See http://www.haskell.org/haskellwiki/Software_transactional_memory for Haskell (and GHC), and http://clojure.org/concurrent_programming for Clojure.
I believe that GHC comes with an STM library, and there are some techniques for STM in Clojure.
For other languages, see http://en.wikipedia.org/wiki/Software_transactional_memory#Implementations
The ultimate resource on Clojure's STM -- apart from the code itself -- is the Software Transactional Memory article by Mark Volkmann.
It presents a brief high level overview of STM-the-approach (as compared to other approaches to concurrency), summarises the various concurrency features available in Clojure, then dives into Clojure's STM, describing exactly what happens during a transaction and ultimately going right down to the level of the individual classes involved.
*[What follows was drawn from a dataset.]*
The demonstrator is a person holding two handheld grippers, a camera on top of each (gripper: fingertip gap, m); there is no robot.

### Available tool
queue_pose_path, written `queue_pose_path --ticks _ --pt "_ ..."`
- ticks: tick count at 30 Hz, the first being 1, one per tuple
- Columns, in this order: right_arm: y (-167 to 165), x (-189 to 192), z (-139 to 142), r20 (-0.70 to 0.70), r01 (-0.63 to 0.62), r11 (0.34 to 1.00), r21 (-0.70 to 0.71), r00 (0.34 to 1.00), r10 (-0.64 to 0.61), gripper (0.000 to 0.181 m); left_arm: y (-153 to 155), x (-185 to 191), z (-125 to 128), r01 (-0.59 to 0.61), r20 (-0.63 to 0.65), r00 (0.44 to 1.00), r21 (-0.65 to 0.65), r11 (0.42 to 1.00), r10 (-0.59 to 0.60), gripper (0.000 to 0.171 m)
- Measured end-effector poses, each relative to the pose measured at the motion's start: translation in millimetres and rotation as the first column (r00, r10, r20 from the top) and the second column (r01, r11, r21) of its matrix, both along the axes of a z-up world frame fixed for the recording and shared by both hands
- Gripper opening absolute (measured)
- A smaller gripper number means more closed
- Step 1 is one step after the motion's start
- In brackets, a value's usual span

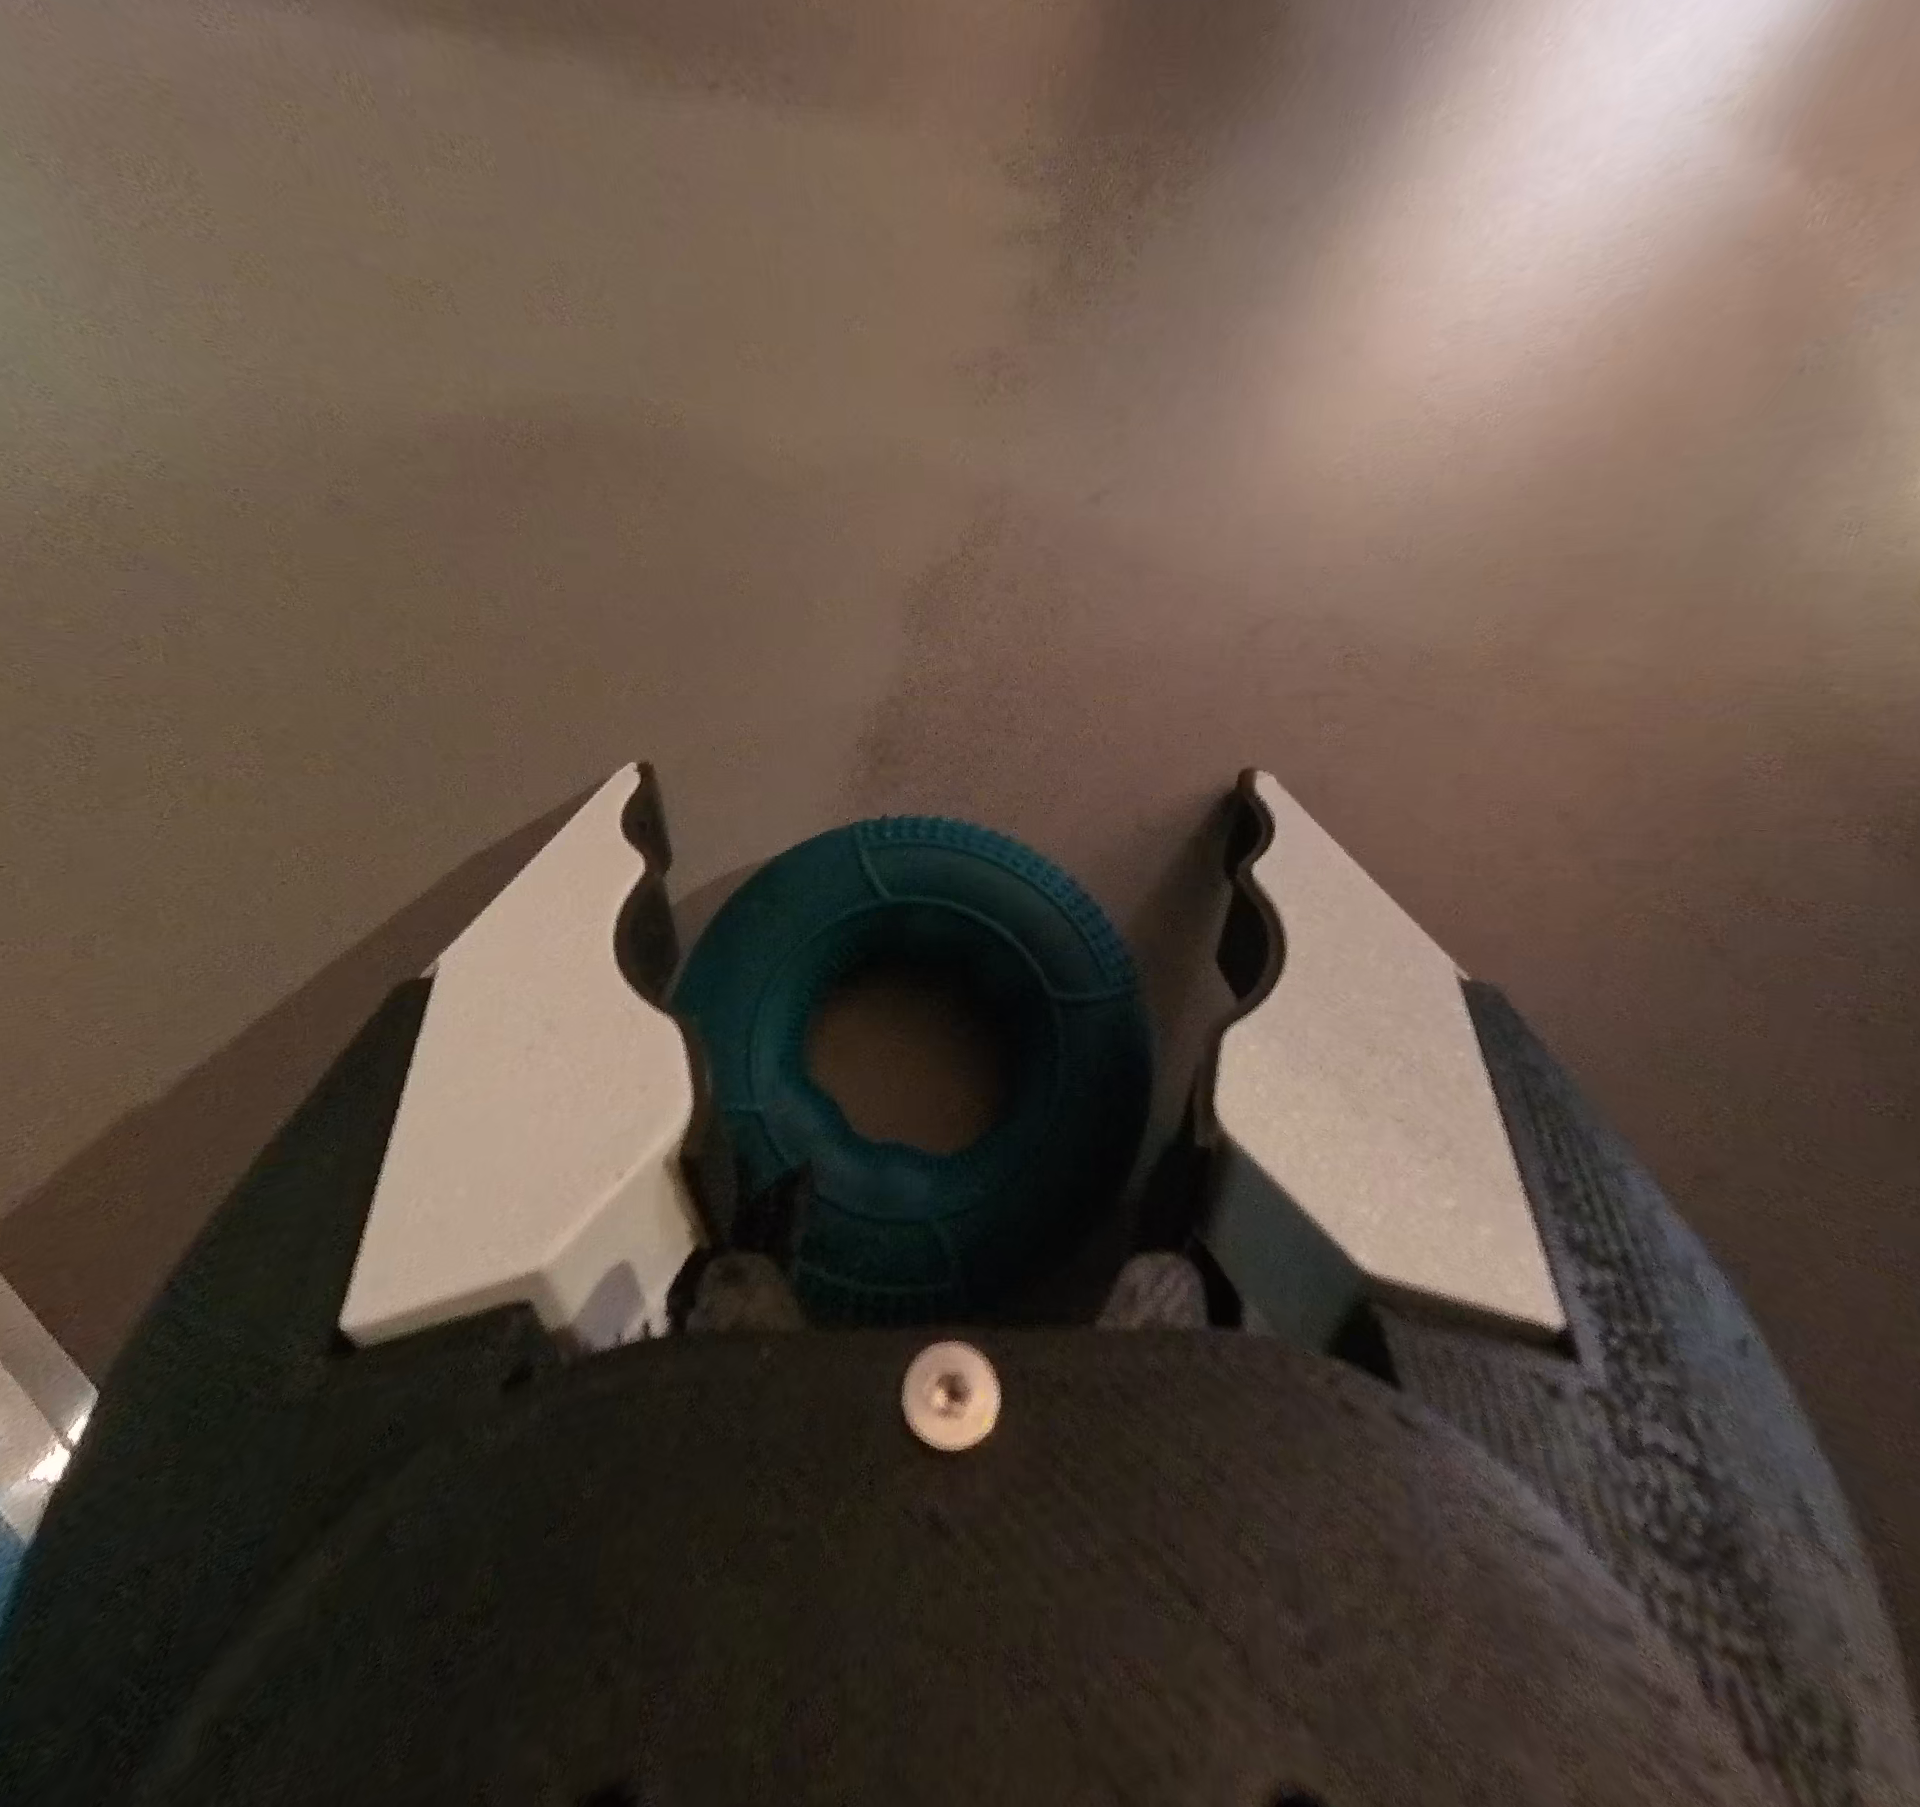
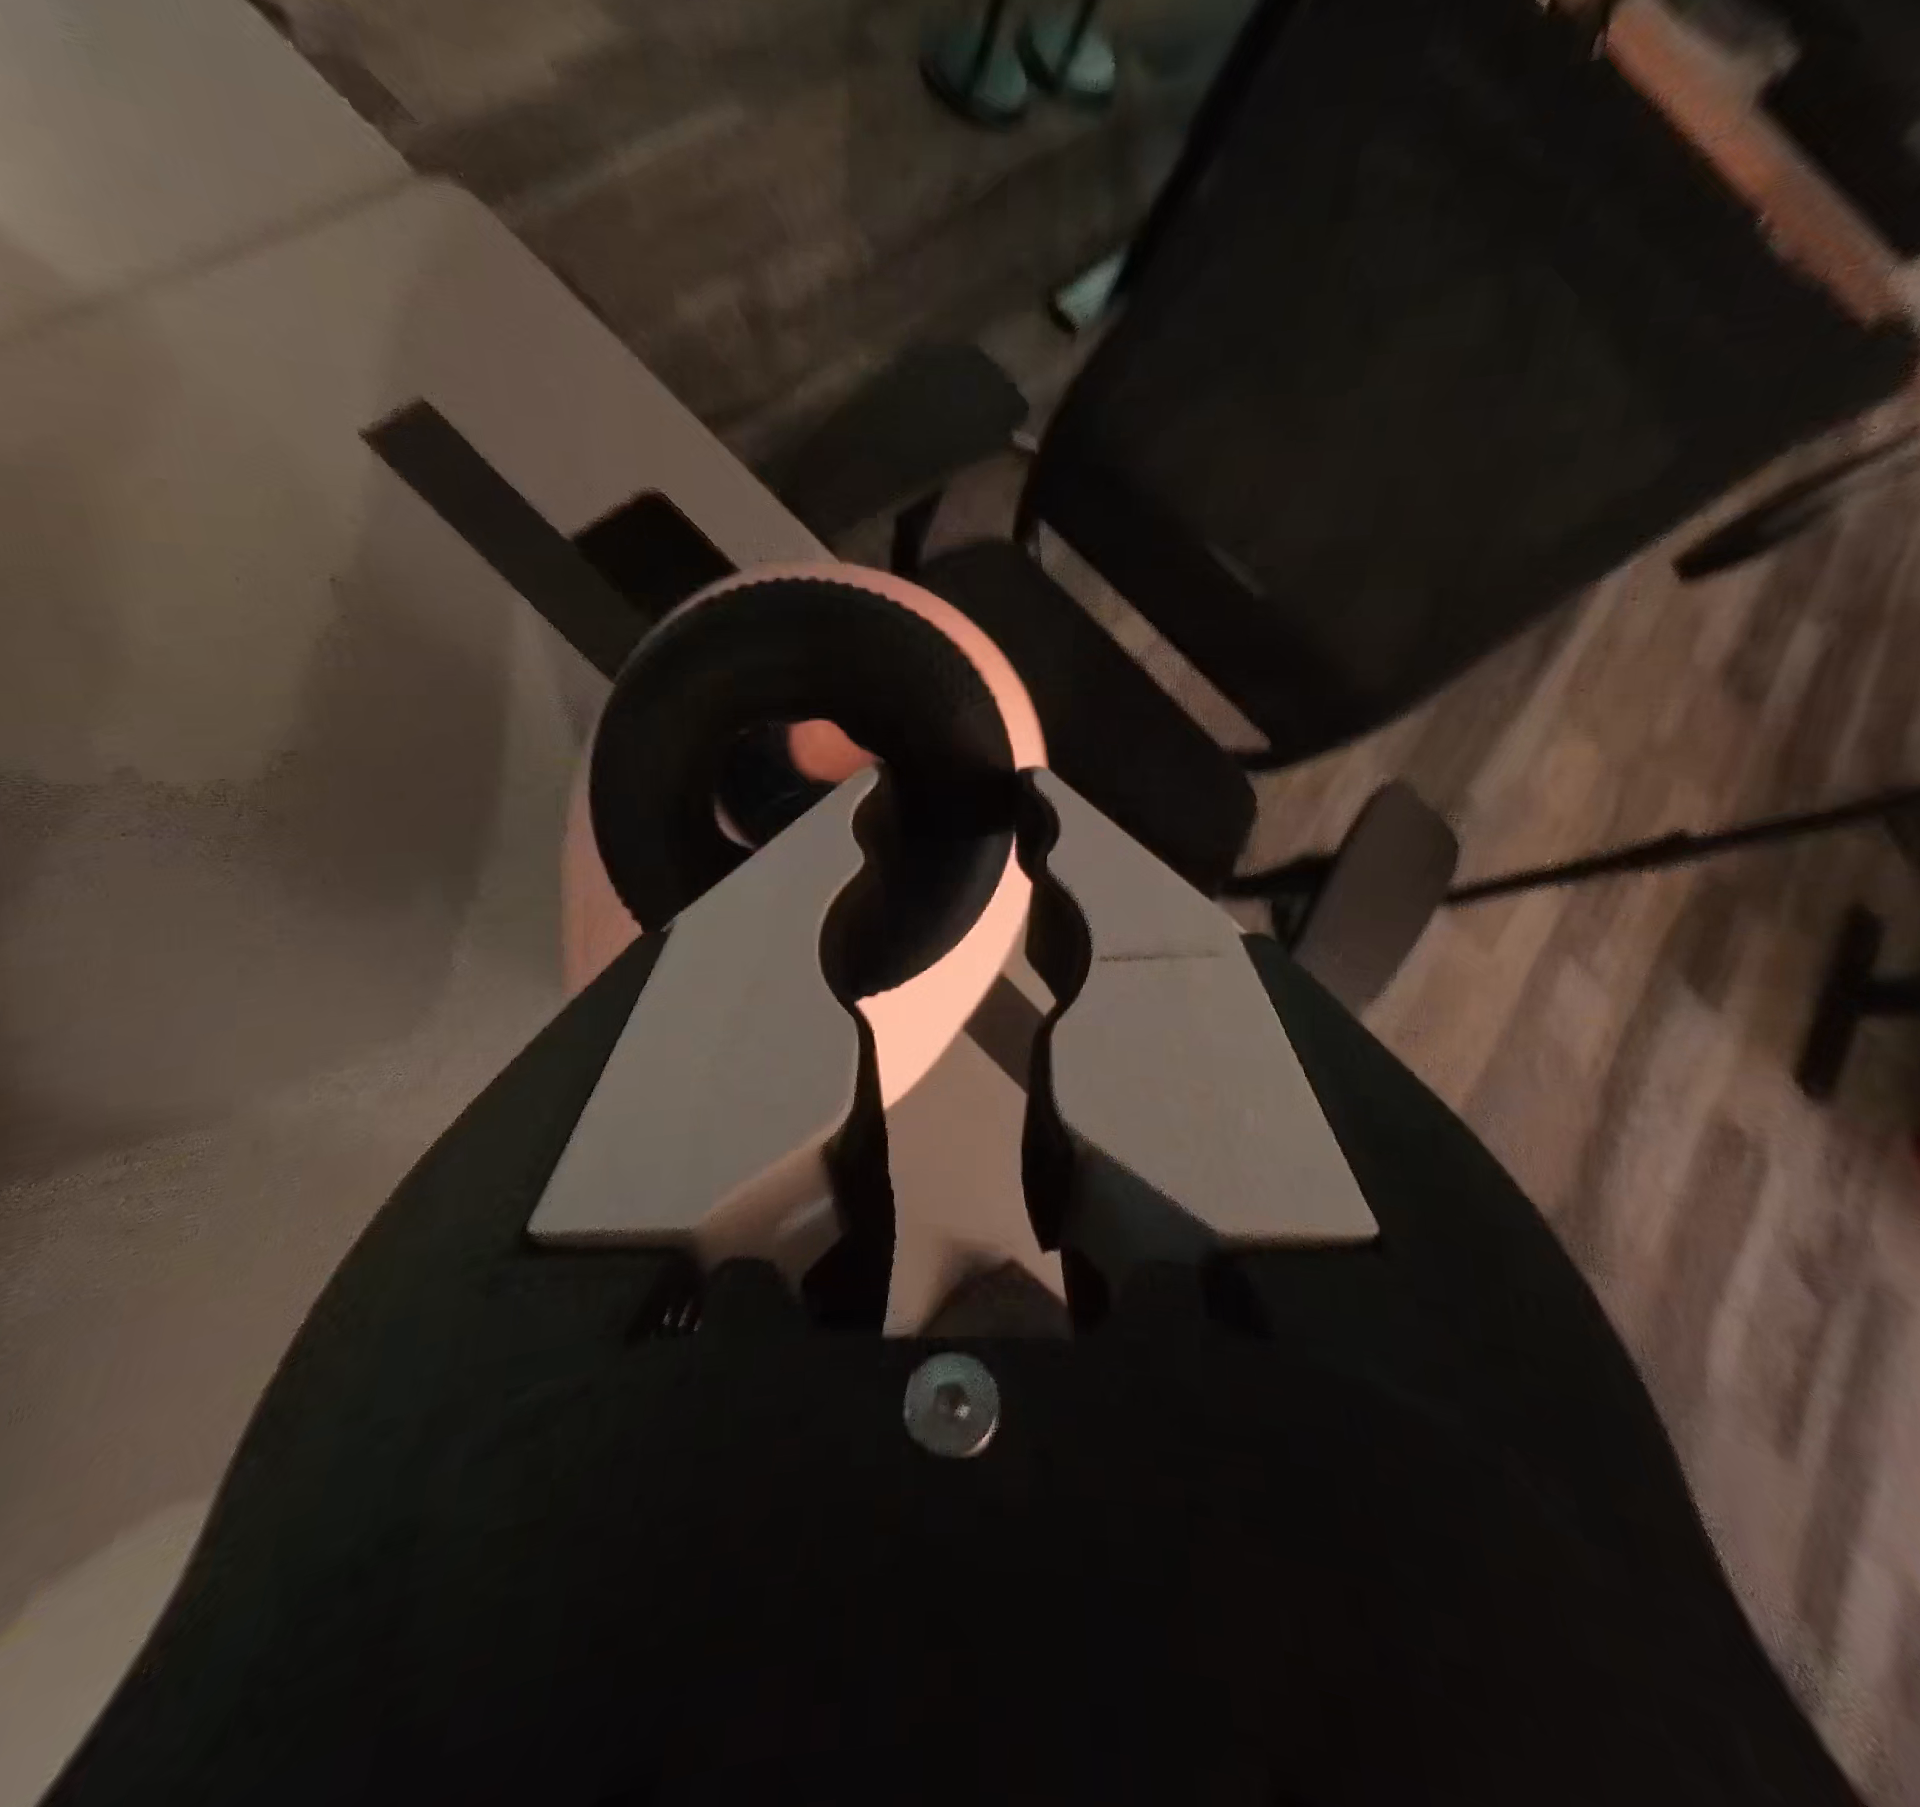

In addition to offering a lot of hard information on the inner workings of Clojure's STM machinery, it contains a good number of very insightful remarks relating to Clojure's concurrency-oriented features as they are used in idiomatic Clojure programmes.
The actual entry point to Mark's STM resources is this page, currently featuring some STM slides in addition to the link to the latest version of the main STM article.
At a very high level, one thing that is interesting about Clojure's implementation of STM, is that it is very much different from all other implementations. Rich has looked much more towards actual real-world high-performance databases than academic papers about hypothetical STMs. For example, Clojure's STM is to my knowledge the only STM that uses Multi Version Concurrency Control (MVCC), which is a well-known technique in the database world (in fact, there's pretty much no serious database out there, which doesn't use MVCC) but is pretty much not discussed at all in the STM world.